Through the prevalence of greed the world has become transformed into a global marketplace where human beings are reduced to the status of consumers, even commodities, and where materialistic desires are provoked at volatile intensities. Through the prevalence of hatred, which is often kindled by competing interests governed by greed, national and ethnic differences become the breeding ground of suspicion and enmity, exploding in violence and destruction, in cruelty and brutality, in endless cycles of revenge. Delusion sustains the other two unwholesome roots by giving rise to false beliefs, dogmatic views, and philosophical ideologies devised in order to promote and justify patterns of conduct motivated by greed and hatred.

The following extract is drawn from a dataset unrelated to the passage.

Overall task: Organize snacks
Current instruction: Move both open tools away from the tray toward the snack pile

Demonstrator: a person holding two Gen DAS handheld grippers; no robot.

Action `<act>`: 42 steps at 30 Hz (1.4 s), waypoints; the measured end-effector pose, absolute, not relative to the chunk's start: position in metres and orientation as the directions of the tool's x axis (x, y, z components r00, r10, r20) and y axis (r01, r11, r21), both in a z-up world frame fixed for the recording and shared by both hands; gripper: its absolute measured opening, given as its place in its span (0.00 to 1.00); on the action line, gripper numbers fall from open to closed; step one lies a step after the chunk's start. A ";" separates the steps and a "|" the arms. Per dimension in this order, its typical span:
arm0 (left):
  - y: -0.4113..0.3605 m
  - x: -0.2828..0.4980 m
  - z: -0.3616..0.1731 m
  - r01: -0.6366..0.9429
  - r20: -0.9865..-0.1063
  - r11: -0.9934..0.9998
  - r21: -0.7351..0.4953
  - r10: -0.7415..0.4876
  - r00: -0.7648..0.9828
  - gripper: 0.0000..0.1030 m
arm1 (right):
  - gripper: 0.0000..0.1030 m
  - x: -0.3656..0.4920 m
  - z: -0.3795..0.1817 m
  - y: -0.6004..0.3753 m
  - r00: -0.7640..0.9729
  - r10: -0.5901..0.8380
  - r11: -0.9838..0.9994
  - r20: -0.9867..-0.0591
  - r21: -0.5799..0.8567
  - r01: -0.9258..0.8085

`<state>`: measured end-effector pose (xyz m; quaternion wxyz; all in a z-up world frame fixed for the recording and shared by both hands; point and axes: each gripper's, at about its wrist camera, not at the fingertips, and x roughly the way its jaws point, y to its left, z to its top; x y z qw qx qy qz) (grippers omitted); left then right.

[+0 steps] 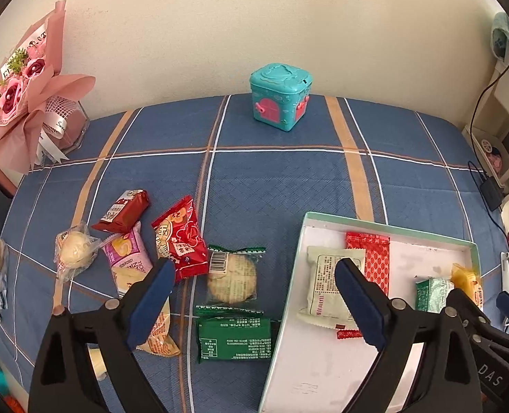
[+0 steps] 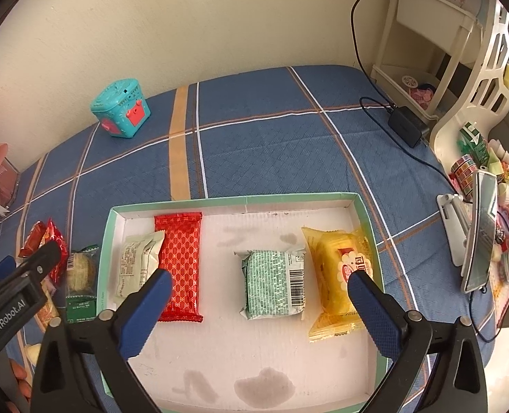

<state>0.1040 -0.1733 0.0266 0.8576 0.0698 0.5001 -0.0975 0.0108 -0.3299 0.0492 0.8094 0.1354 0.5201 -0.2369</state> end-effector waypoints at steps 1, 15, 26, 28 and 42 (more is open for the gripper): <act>-0.173 0.104 0.026 0.236 -0.871 0.972 0.018 -0.100 0.482 0.91 | 1.00 0.011 0.049 -0.330 0.347 -0.243 0.850 -0.906 -0.027 0.526; -0.170 0.099 0.028 0.241 -0.870 0.970 0.016 -0.106 0.482 0.98 | 1.00 0.010 0.049 -0.315 0.354 -0.240 0.868 -0.904 -0.036 0.496; -0.156 0.081 0.044 0.180 -0.822 0.982 0.060 -0.053 0.567 0.98 | 1.00 0.003 0.048 -0.302 0.354 -0.218 0.878 -0.909 -0.025 0.478; -0.153 0.077 0.044 0.157 -0.819 0.984 0.082 -0.023 0.573 0.98 | 1.00 0.001 0.047 -0.299 0.353 -0.210 0.880 -0.912 -0.019 0.475; -0.109 0.057 0.011 0.071 -0.909 0.988 0.136 0.096 0.406 0.98 | 1.00 -0.017 0.044 -0.263 0.363 -0.166 0.911 -0.917 -0.002 0.411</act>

In the new era marked by the triumph of the free-market economy the most pernicious delusion that hangs over us is the belief that the path to human fulfilment lies in the satisfaction of artificially induced desires. Such a project can only provoke more and more greed leading to more and more reckless degrees of selfishness, and from the clash of self-seeking factions, the result will necessarily be strife and violence. If there is any validity in the Buddhist diagnosis of the human situation, the task incumbent on humankind today is clear. The entire drive of contemporary civilization has been towards the conquest and mastery of the external world. Science probes ever more deeply into the hidden secrets of matter and life, while technology and industry join hands to harness the discoveries of science for their practical applications. No doubt science and technology have made appreciable contributions towards alleviating human misery and have vastly improved the quality of our lives. Yet because the human mind, the ultimate agent behind all the monumental achievements of science, has pitifully neglected itself, our patterns of perception, motivations, and drives still move in the same dark channels in which they moved in earlier centuries -- the channels of greed, hatred, and delusion -- only now equipped with more powerful instruments of destruction.

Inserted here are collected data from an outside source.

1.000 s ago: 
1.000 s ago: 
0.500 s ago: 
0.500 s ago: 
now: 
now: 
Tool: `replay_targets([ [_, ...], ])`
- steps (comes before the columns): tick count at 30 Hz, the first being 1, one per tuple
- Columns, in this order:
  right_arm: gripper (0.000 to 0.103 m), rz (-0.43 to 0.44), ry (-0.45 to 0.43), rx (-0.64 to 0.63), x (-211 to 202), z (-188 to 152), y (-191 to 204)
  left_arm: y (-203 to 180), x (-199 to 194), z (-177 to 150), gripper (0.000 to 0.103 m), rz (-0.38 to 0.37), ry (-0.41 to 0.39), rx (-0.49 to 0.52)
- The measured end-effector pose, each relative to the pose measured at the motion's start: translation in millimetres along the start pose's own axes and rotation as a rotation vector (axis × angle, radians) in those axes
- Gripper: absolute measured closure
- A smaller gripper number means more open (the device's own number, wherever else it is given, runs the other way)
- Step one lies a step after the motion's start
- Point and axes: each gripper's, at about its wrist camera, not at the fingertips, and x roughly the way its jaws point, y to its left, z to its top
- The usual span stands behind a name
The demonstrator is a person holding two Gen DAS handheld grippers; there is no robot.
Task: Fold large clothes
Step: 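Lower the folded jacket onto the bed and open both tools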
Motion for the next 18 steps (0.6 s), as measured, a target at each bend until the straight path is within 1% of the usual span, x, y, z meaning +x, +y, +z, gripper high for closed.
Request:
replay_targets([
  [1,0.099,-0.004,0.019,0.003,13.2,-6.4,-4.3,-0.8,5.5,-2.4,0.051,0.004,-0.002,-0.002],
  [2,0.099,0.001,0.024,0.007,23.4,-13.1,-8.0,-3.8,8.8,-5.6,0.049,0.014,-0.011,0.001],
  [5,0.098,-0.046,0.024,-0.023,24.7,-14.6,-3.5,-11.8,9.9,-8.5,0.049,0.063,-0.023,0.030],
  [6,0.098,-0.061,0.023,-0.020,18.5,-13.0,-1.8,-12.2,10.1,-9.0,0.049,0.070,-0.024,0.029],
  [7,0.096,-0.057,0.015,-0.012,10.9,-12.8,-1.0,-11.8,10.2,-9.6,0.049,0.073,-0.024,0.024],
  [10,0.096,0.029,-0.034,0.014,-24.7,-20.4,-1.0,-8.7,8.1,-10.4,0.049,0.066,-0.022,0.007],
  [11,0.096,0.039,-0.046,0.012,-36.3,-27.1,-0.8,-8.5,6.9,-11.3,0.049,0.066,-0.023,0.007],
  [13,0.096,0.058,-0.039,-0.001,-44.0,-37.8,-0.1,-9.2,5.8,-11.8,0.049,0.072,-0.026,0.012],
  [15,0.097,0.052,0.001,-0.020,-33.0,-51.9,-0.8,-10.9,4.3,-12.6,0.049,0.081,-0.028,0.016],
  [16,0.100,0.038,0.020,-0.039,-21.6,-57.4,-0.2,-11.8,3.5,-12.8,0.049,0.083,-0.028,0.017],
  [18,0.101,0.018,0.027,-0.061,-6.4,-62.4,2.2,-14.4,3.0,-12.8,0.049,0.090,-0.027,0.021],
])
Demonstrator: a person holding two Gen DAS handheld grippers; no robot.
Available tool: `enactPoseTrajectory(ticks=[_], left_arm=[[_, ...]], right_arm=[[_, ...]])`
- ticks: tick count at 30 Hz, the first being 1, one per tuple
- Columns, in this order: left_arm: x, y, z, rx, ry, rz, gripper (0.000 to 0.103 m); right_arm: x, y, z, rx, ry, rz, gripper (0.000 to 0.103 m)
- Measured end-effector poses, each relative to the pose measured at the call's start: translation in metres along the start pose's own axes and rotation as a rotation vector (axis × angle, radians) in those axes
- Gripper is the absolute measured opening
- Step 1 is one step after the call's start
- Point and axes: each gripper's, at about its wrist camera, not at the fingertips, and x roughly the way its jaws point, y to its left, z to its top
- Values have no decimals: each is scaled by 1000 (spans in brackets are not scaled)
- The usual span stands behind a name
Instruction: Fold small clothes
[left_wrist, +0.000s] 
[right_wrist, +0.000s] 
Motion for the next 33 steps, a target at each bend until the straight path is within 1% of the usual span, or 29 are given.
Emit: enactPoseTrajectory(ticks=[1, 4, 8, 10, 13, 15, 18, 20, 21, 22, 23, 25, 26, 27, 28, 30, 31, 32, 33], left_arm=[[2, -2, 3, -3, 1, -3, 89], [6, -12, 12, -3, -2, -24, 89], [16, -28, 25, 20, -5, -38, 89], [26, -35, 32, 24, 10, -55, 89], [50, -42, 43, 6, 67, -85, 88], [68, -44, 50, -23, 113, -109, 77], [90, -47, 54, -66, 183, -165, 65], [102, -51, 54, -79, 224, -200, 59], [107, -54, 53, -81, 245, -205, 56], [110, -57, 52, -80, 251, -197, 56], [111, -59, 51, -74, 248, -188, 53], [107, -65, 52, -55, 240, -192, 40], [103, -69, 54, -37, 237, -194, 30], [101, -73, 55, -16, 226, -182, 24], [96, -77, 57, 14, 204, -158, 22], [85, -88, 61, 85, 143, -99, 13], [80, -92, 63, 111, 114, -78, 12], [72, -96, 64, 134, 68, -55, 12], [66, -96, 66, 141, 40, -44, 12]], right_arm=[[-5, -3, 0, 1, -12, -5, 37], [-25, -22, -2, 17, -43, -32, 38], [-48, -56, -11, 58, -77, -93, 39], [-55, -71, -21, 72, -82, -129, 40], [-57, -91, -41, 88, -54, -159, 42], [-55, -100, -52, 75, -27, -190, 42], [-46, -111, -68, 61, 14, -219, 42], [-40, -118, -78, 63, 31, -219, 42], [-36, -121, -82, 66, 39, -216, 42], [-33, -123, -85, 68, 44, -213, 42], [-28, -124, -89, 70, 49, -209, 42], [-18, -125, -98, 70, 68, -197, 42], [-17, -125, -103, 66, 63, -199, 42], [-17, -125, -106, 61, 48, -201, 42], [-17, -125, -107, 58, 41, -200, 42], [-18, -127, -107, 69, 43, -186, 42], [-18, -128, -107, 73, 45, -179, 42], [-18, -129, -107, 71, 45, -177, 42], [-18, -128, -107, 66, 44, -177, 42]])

As long as we continue to shirk the task of turning our attention within, towards the understanding and mastery of our own minds, our impressive accomplishments in the external sphere will fail to yield their proper fruits. While at one level they may make life safer and more comfortable, at another they will spawn baneful consequences of increasing severity and peril, even despite our best intentions. For the human race to flourish in the global age, and to live together happily and peacefully on this shrinking planet, the inescapable challenge facing us is that of coming to understand and transform ourselves.

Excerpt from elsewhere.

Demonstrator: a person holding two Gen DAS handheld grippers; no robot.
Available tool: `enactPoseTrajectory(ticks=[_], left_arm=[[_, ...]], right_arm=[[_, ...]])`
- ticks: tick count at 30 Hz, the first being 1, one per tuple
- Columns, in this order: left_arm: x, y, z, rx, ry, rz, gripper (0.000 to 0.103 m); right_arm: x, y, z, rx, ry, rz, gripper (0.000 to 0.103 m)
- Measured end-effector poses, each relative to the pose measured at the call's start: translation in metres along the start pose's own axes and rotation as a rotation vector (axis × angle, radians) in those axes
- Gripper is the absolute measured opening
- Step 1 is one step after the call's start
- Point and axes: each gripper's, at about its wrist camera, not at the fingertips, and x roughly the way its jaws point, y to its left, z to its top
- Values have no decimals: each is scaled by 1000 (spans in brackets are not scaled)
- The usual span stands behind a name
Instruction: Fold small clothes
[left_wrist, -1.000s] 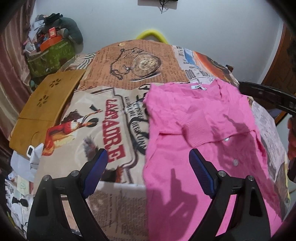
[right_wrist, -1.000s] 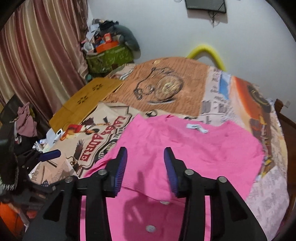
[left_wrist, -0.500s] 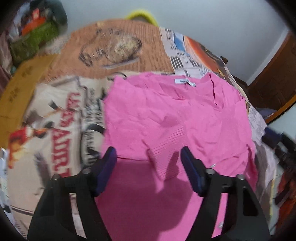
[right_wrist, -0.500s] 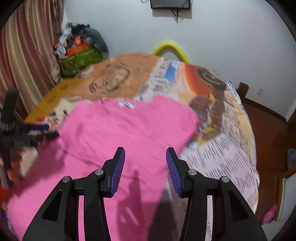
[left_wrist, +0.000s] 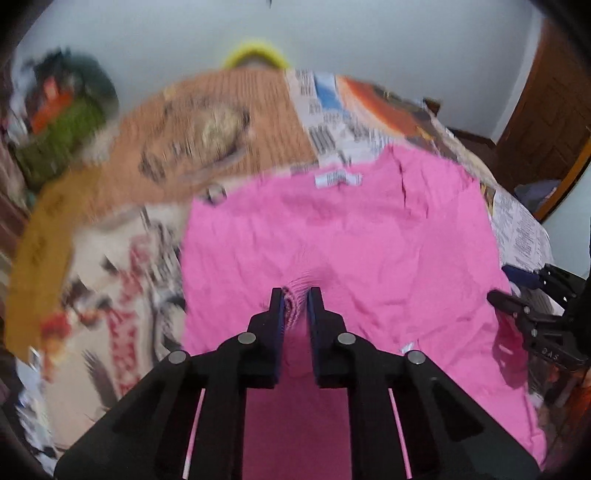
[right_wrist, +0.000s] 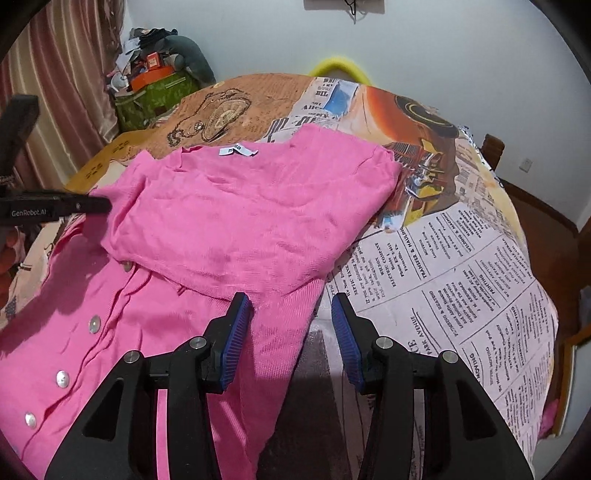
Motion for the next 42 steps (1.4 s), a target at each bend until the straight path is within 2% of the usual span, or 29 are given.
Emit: enactPoseTrajectory(ticks=[4, 9, 14, 16, 17, 18, 22, 26, 28, 30, 32, 37, 40, 42], left_arm=[[-11, 7, 3, 6, -72, 71, 12], [5, 36, -11, -35, 20, 102, 12], [18, 62, -25, -129, 108, 42, 14], [21, 64, -23, -153, 116, 19, 19], [23, 63, -21, -159, 115, 10, 25], [23, 60, -19, -162, 113, -3, 30], [31, 46, -11, -158, 115, -39, 31], [54, 32, -11, -114, 165, -15, 31], [55, 32, -12, -123, 157, -18, 28], [52, 32, -13, -132, 144, -49, 9], [49, 30, -13, -115, 123, 1, 0], [38, 32, -14, -82, 62, 104, 0], [43, 42, -14, -84, 84, 154, 0], [42, 46, -18, -82, 95, 149, 1]], right_arm=[[1, -1, -3, 3, -8, 4, 42], [0, 0, -4, 7, -11, -1, 42], [0, 1, -4, 10, -8, -5, 42], [0, 1, -4, 11, -8, -7, 43], [0, 1, -4, 12, -8, -9, 43], [1, 1, -3, 11, -8, -11, 43], [1, 1, -3, 12, -10, -15, 43], [1, 0, -4, 15, -13, -12, 43], [1, 0, -5, 15, -14, -12, 43], [1, 0, -5, 17, -14, -12, 43], [1, 0, -5, 20, -17, -14, 43], [1, 1, -5, 27, -20, -17, 43], [1, 1, -5, 28, -17, -16, 43], [0, 2, -5, 31, -14, -22, 43]])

It is here that the Buddha's Teaching becomes especially timely, even for those who are not prepared to embrace the full range of Buddhist religious faith and philosophical doctrine. In its diagnosis of greed, hatred, and delusion as the underlying causes of human suffering, the Buddha-Dhamma enables us to see the hidden roots of our private and collective predicaments. By defining a practical path of training which helps us to remove what is harmful and to foster the growth of what is beneficial, the Teaching offers us an effective remedy for tackling the problems of the globe in the one place where they are directly accessible to us: in our own minds. Because it places the burden of responsibility for our redemption on ourselves, calling for personal effort and energetic application to the taming of the mind, the Buddha's Teaching will inevitably have a bitter edge. But by providing an acute diagnosis of our illness and a precise path to deliverance, it also offers us in this global era an elevating message of hope.